After the triumph of Di Palma in 2003, new pilots began to express their interest in competing with the Torino Cherokee, trying to add more representatives of the brand in the higher category. At the same time, the development of the prototype would continue over the years, receiving technical reforms according to each regulation imposed in each season that began. Beyond all, the model would begin to evolve steadily until it reached its first major distinction since the 1971 championships in 2006, when Patricio Di Palma obtained the runner-up of that same year, coincidentally behind a prototype that It carried the same drive unit, as was Norberto Fontana's Dodge Cherokee.

In the following years, new victories would continue until the appearance in 2009 of José María López at the command of a Torino Cherokee.
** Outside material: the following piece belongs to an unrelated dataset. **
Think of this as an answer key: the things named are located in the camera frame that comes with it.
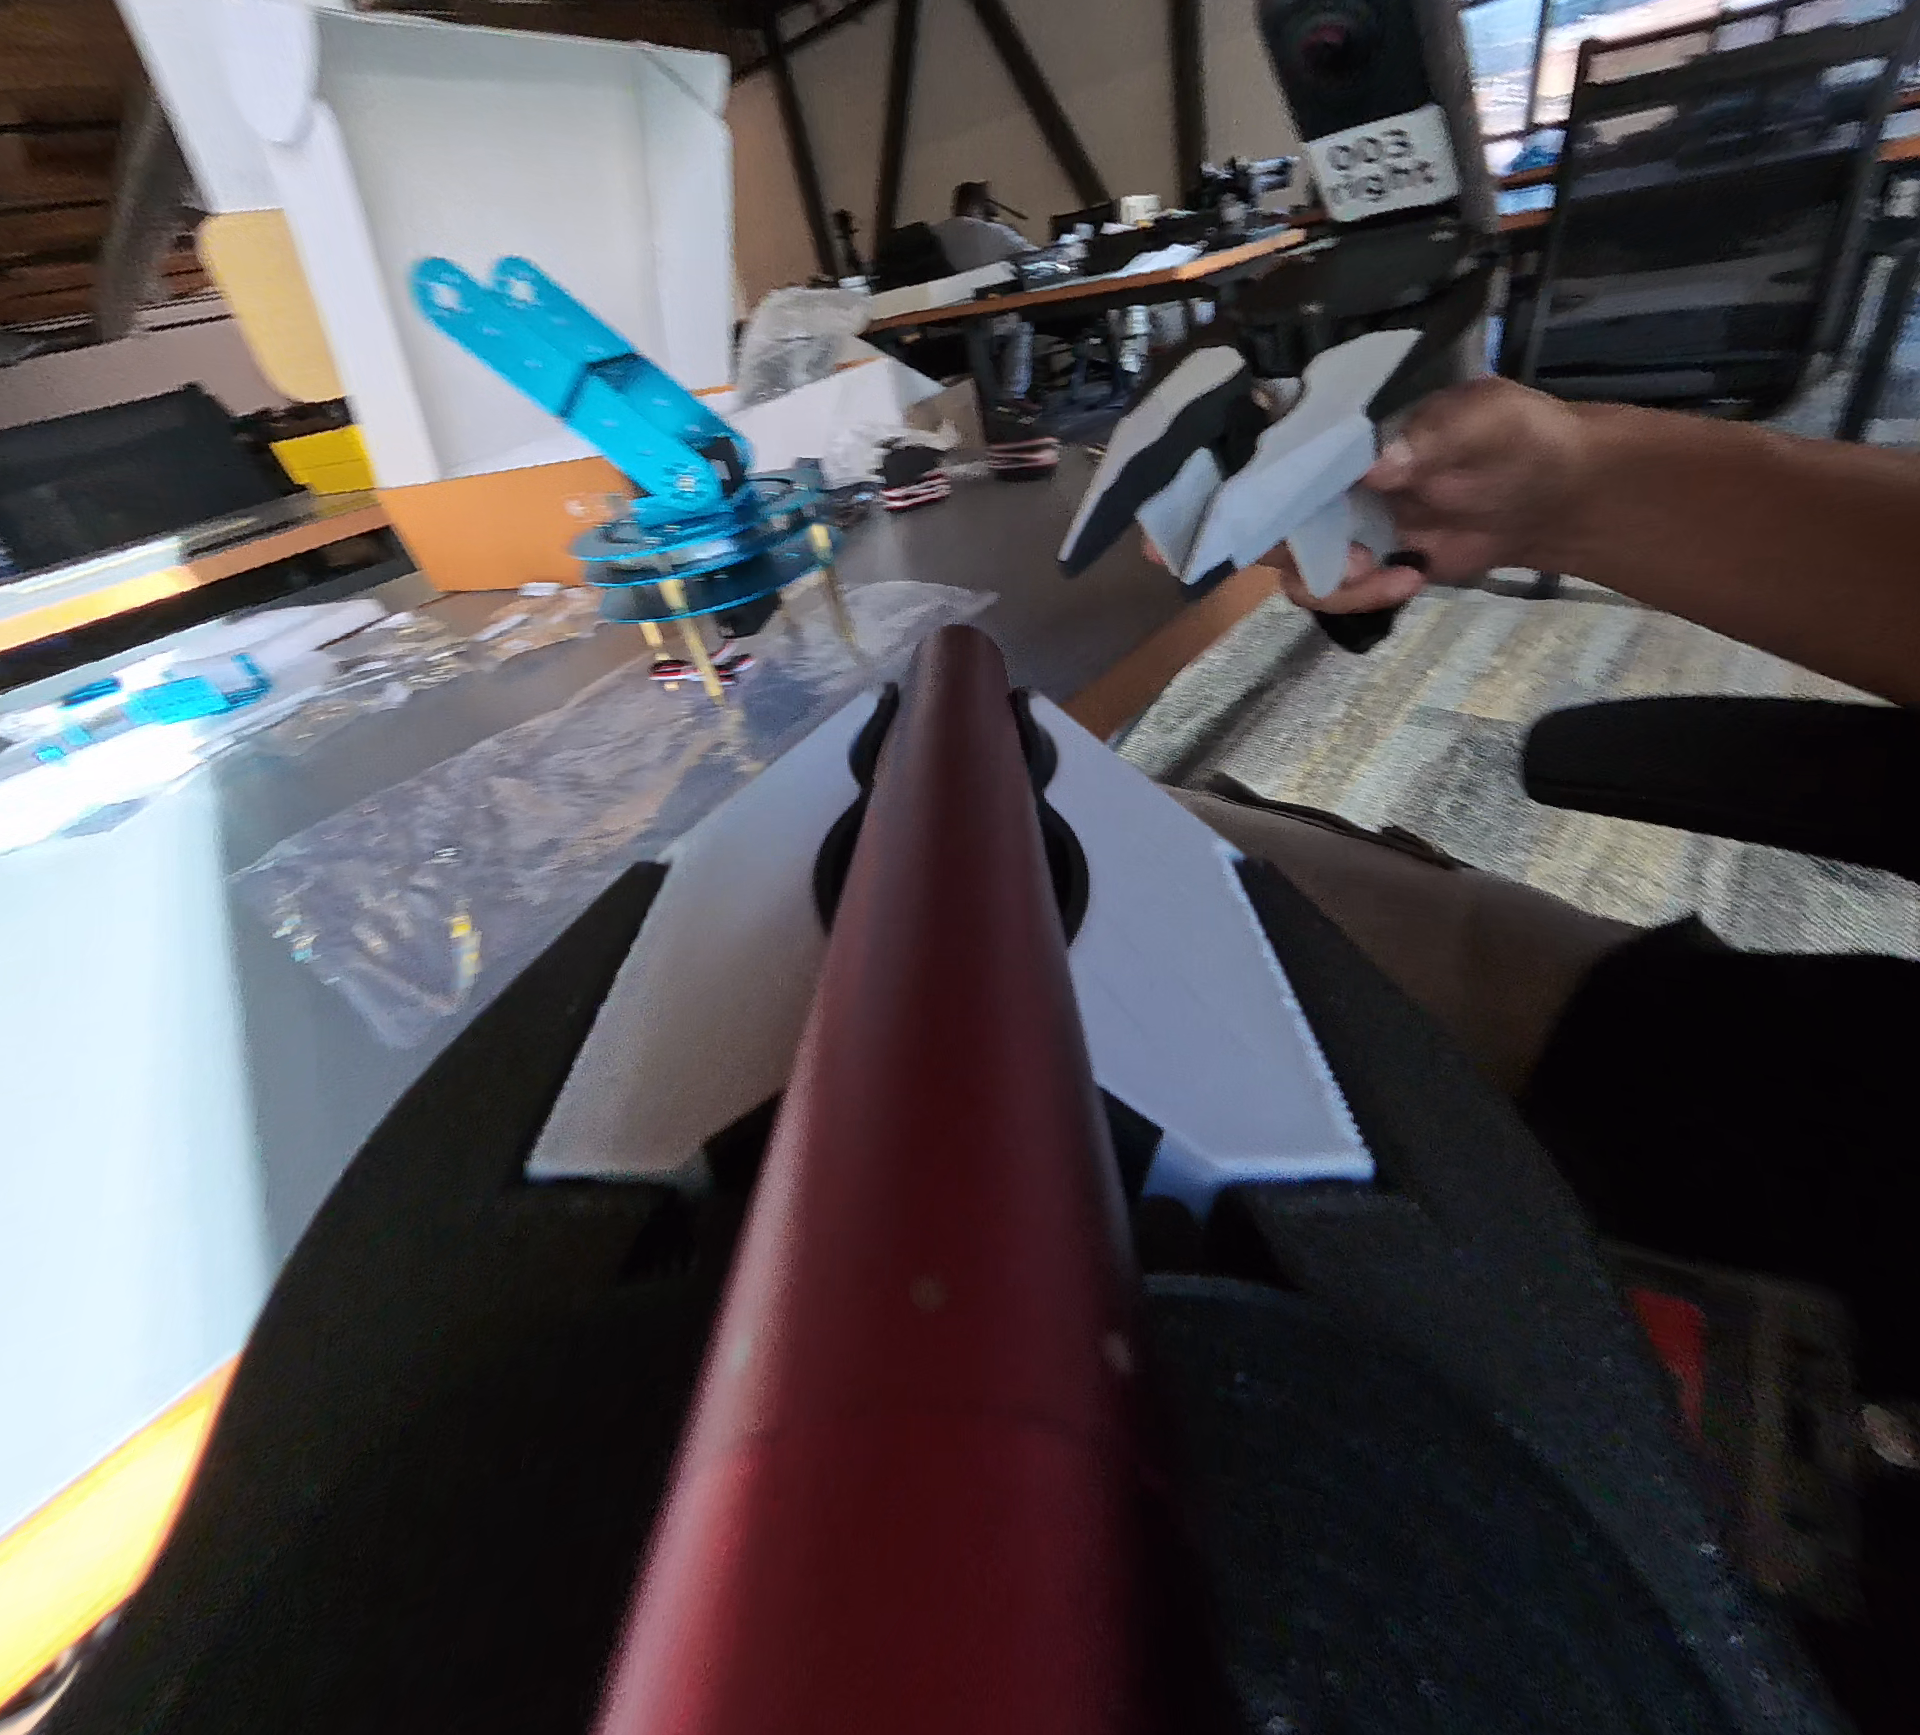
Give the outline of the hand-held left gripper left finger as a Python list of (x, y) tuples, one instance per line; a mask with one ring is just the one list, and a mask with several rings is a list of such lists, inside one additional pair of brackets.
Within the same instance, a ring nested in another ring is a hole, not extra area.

With Oscar Castellano in the motorization and a team led by Alberto Scarazzini and Javier Ciabbatari in the care of the chassis, this Cordovan driver would give a devastating show of competitiveness, winning 2 races in the year and seriously running for the title. However, things would end up spoiling on the last date, where after a mistake at the Salotto curve of the Autódromo Juan y Oscar Gálvez, he would lose all his chances, having to settle for third place in the championship.

However, despite the brand's drought in the senior class, Torino would have its revenge a few years later in the minor division of the ACTC, when in 2013 the driver Gabriel Novillo would win the first title of the brand in the divisional TC Pista Mouras, returning to the brand a title since it was harvested in 1971. To achieve this end, Novillo would exhibit a devastating potential, reaping 6 victories per year, 4 of them consecutively.